Stored data entries:
Content starts
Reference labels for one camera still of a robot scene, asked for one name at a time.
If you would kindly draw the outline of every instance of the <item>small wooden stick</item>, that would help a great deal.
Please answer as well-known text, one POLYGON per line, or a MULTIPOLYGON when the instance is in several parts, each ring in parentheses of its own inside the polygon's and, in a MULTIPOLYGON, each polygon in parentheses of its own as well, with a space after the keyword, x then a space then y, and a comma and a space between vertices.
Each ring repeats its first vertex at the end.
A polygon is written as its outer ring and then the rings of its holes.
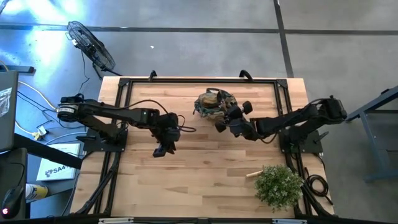
POLYGON ((257 171, 251 174, 247 174, 246 178, 250 178, 250 177, 257 177, 258 175, 260 175, 262 173, 262 171, 257 171))

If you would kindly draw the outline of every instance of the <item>gray floor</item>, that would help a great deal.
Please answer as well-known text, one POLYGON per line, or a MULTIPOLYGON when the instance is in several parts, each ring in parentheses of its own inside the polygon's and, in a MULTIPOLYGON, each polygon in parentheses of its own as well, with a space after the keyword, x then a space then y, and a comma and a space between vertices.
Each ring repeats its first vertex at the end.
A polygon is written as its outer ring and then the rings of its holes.
MULTIPOLYGON (((78 20, 87 26, 103 27, 278 28, 272 0, 84 2, 11 0, 0 15, 0 23, 65 25, 78 20)), ((280 6, 286 29, 398 29, 398 2, 393 0, 280 0, 280 6)), ((81 54, 64 33, 0 32, 0 59, 34 66, 35 75, 21 80, 38 88, 54 104, 61 96, 74 95, 85 80, 81 54)), ((246 69, 254 77, 286 77, 279 34, 96 32, 95 35, 115 59, 115 71, 125 75, 148 75, 156 70, 159 75, 234 77, 246 69)), ((287 35, 294 75, 304 78, 308 97, 312 100, 335 95, 348 112, 397 85, 397 42, 397 35, 287 35)), ((87 58, 86 75, 91 79, 84 94, 96 98, 101 83, 87 58)), ((24 86, 20 91, 40 100, 24 86)), ((18 102, 17 119, 30 130, 45 121, 40 111, 23 101, 18 102)), ((74 131, 54 129, 53 135, 74 131)), ((330 132, 323 139, 323 147, 336 214, 398 222, 398 180, 363 182, 366 174, 374 172, 375 164, 359 120, 325 126, 322 131, 330 132)), ((68 194, 33 203, 32 217, 59 215, 68 194), (49 209, 39 209, 39 204, 49 209)))

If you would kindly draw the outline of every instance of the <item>electric fan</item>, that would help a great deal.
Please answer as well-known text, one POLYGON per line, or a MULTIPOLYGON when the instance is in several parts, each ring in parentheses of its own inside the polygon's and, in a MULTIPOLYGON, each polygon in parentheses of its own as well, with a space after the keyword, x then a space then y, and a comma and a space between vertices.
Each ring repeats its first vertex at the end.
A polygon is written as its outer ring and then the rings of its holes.
POLYGON ((99 41, 82 23, 71 21, 67 25, 67 30, 74 46, 80 49, 93 62, 93 68, 100 79, 102 77, 99 75, 95 65, 102 71, 121 76, 113 71, 116 64, 111 54, 105 49, 104 43, 99 41))

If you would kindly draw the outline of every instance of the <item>butcher block tabletop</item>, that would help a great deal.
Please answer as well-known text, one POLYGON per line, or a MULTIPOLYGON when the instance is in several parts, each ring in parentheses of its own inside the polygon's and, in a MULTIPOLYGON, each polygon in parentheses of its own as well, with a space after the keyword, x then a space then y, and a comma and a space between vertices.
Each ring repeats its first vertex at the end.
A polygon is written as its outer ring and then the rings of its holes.
MULTIPOLYGON (((104 77, 99 101, 114 105, 119 79, 104 77)), ((304 107, 308 98, 303 79, 288 78, 287 83, 293 110, 304 107)), ((129 127, 114 193, 113 217, 294 217, 293 209, 272 212, 266 203, 254 196, 255 178, 245 177, 246 174, 261 170, 263 166, 285 164, 279 140, 264 144, 243 137, 235 138, 229 129, 219 133, 211 121, 201 118, 198 113, 192 114, 193 102, 209 87, 233 94, 239 106, 250 101, 253 112, 246 115, 247 118, 277 116, 274 87, 268 84, 135 83, 131 103, 156 100, 168 112, 183 115, 185 126, 194 127, 197 132, 181 132, 175 155, 153 158, 152 153, 158 144, 150 136, 150 131, 129 127)), ((124 102, 126 92, 125 88, 121 102, 124 102)), ((151 102, 141 103, 137 107, 157 108, 163 113, 158 105, 151 102)), ((97 187, 103 157, 103 152, 94 152, 83 161, 71 212, 81 208, 97 187)), ((310 174, 325 177, 322 163, 317 157, 312 154, 303 154, 302 157, 310 174)), ((107 198, 108 187, 104 191, 101 211, 107 198)), ((317 200, 326 211, 334 213, 325 198, 317 197, 317 200)))

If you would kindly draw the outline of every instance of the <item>potted plant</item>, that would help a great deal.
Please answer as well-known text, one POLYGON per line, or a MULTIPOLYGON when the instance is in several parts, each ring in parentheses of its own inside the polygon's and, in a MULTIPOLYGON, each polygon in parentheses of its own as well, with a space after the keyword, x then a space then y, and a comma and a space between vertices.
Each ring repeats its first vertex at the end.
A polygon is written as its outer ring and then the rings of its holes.
POLYGON ((272 211, 286 210, 297 204, 302 196, 303 179, 286 166, 263 167, 254 183, 256 197, 272 207, 272 211))
Content ends
## What is needed
Scan the records above for the word "that" and return every line where it occurs.

## Response to the task
If you would kindly draw the outline of every instance of the <item>small wooden stick</item>, that would help a great deal.
If you would kindly draw the outline of every instance of the <item>gray floor</item>, that would help a great deal.
If you would kindly draw the outline of every instance of the <item>electric fan</item>, that would help a great deal.
If you would kindly draw the outline of every instance of the <item>butcher block tabletop</item>, that would help a great deal.
If you would kindly draw the outline of every instance of the <item>potted plant</item>, that would help a great deal.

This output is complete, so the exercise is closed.